PAPUSHEVA, E., F. M. DE QUEIRO, J. DALOUS, Y. HAN, A. ESPOSITO, E. A. JARES-ERIJMAN, T. M. JOVIN AND G. BUNT

JOURNAL OF CELL SCIENCE

COMPANY OF BIOLOGISTS LTD

Año: 2009 vol. 122 p. 656 - 666

0021-9533

Focal adhesion kinase (FAK) controls cellular adhesion and motility processes by its tight link to integrin-and extracellular- matrix-mediated signaling. To explore the dynamics of the regulation of FAK, we constructed a FRET-based probe that visualizes conformational rearrangements of the FERM domain of FAK in living cells. The sensor reports on an integrin- mediated conformational change in FAK following cellular adhesion.
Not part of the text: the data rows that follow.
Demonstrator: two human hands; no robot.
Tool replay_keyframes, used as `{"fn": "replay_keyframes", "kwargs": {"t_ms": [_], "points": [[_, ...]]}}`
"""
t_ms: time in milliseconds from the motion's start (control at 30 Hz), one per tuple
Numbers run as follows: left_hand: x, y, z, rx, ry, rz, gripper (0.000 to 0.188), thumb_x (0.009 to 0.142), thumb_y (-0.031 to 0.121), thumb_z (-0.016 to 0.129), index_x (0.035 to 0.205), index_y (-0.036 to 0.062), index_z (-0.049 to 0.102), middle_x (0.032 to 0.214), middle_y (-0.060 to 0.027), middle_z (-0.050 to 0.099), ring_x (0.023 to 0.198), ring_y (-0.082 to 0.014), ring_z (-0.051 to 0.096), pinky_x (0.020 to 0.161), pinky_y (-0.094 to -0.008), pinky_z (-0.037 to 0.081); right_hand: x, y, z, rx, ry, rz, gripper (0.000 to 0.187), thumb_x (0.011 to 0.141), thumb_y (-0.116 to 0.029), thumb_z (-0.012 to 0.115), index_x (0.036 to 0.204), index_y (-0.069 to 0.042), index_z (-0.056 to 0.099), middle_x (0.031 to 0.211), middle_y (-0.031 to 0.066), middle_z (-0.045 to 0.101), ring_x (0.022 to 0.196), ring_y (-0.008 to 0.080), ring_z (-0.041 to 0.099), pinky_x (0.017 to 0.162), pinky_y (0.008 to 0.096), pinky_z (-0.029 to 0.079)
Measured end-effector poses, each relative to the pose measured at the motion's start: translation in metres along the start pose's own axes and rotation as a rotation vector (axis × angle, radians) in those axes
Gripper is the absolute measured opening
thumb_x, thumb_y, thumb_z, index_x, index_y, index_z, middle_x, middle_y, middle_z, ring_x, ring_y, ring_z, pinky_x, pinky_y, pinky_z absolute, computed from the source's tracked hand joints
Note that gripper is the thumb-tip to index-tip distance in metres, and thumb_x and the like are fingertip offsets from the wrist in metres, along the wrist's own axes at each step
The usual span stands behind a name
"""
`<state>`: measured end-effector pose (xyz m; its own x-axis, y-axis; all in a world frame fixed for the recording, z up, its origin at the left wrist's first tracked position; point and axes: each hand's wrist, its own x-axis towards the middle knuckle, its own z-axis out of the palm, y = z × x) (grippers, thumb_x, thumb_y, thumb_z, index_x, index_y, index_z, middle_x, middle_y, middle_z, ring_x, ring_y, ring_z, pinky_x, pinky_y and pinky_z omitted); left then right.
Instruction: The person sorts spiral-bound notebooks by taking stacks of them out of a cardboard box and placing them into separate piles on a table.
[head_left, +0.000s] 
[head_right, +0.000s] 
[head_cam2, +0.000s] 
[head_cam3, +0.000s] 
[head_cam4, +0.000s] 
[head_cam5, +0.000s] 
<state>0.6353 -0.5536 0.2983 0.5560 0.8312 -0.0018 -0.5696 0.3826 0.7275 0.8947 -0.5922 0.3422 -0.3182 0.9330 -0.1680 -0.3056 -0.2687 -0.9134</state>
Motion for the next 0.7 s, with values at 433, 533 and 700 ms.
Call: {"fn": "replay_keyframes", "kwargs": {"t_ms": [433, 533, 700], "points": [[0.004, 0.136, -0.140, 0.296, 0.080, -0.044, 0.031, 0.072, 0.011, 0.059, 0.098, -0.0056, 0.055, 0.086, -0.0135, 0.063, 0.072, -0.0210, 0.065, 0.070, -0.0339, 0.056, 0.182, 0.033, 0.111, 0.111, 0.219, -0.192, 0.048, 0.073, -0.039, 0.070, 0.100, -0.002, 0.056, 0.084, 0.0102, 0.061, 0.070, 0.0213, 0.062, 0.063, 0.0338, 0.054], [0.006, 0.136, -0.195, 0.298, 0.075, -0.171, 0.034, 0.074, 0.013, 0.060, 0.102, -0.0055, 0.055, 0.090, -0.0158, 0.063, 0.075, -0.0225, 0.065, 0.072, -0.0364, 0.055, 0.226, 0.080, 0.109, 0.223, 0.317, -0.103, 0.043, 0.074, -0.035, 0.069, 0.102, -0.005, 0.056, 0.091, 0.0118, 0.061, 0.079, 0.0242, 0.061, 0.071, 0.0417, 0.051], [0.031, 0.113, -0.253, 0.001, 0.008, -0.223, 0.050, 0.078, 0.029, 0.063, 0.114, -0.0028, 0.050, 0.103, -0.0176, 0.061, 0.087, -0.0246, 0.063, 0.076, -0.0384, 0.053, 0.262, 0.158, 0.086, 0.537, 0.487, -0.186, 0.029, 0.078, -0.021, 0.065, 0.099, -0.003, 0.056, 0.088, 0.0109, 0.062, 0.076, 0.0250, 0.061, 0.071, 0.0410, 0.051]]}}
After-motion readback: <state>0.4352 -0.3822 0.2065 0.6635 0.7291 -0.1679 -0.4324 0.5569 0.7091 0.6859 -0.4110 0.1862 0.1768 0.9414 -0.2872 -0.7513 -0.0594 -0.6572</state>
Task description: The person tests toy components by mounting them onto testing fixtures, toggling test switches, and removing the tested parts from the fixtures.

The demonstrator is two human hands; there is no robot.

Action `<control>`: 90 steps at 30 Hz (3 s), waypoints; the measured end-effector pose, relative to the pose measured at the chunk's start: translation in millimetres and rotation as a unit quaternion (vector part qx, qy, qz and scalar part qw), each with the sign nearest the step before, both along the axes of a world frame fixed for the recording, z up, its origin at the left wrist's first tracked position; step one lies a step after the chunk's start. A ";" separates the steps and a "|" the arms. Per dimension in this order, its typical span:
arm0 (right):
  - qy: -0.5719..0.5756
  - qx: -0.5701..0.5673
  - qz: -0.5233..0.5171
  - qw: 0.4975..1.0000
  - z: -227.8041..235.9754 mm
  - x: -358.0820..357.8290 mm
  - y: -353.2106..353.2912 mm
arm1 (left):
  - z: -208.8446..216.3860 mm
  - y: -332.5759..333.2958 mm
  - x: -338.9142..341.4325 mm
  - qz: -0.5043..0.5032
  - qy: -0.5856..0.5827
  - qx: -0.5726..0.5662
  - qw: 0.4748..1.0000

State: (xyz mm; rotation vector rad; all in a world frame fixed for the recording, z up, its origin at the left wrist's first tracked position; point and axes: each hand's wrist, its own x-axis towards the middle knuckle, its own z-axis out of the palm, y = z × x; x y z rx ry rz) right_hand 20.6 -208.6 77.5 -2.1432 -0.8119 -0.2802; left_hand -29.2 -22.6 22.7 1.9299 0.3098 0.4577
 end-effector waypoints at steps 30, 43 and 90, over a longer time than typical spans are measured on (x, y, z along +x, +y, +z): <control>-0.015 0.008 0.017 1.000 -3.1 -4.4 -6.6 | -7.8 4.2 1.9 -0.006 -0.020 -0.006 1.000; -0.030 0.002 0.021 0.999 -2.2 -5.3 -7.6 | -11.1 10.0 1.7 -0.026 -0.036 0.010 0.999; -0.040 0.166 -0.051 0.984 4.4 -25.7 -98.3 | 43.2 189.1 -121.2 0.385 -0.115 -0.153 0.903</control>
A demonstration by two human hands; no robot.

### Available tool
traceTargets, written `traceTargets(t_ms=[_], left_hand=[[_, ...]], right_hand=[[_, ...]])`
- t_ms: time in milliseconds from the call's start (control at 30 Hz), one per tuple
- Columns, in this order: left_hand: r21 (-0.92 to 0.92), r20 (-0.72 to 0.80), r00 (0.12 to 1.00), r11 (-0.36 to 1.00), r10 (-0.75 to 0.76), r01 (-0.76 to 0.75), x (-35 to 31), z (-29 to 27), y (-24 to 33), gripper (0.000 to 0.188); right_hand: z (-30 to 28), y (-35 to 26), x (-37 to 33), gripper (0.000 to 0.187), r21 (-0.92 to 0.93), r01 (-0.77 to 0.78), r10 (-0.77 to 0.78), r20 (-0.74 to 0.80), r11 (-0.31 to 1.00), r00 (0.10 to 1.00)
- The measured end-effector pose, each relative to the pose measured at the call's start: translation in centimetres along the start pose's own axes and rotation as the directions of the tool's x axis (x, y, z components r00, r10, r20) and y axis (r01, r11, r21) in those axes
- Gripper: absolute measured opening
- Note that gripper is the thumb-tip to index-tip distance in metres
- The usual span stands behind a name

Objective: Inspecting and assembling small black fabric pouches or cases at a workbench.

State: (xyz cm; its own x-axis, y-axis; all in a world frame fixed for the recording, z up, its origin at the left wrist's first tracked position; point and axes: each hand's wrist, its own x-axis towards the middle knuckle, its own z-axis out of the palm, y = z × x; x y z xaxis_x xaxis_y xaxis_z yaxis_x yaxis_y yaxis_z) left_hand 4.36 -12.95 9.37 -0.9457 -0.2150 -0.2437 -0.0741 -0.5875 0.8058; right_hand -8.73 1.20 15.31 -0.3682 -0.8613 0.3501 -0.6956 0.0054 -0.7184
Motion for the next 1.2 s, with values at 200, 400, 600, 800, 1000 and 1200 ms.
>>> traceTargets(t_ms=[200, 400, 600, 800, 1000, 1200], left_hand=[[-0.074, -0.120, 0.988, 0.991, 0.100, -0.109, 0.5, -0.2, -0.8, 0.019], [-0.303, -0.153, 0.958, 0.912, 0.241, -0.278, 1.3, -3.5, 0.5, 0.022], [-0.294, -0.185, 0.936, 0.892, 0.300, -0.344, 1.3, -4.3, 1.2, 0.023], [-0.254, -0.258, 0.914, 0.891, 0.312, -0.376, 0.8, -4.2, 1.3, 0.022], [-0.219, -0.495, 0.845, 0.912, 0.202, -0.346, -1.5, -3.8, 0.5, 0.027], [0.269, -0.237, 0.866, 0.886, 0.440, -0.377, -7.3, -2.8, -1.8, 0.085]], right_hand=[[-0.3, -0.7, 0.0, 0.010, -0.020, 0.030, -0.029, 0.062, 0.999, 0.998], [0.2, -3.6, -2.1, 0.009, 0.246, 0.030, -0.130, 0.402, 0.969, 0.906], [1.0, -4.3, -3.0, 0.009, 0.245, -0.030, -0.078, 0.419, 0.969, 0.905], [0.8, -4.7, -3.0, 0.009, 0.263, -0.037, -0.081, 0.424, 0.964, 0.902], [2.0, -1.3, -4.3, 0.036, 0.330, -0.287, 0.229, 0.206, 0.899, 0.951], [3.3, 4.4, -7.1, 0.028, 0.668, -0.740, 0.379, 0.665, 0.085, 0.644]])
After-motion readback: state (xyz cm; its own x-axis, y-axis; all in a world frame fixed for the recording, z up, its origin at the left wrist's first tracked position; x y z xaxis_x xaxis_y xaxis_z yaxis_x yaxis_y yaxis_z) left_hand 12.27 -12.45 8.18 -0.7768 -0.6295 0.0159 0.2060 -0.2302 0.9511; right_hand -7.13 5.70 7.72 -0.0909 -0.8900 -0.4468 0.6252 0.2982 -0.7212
The perturbation is kinase-independent and involves the polybasic KAKTLR sequence in the FERM domain. It is manifested by an increased FRET signal and is expressed primarily in focal adhesions, and to a lesser extent in the cytoplasm. The conformational change in the FERM domain of FAK is observed in two consecutive phases during spreading – early and late – and is enriched in fully adhered motile cells at growing and sliding peripheral focal-adhesion sites, but not in stable or retracting focal adhesions. Inhibition of the actomyosin system indicates the involvement of tension signaling induced by Rho-associated kinase, rather than by myosin light- chain kinase, in the modulation of the FERM response. We conclude that the heterogeneous conformation of the FERM domain in focal adhesions of migrating cells reflects a complex regulatory mechanism for FAK that appears to be under the influence of cellular traction forces.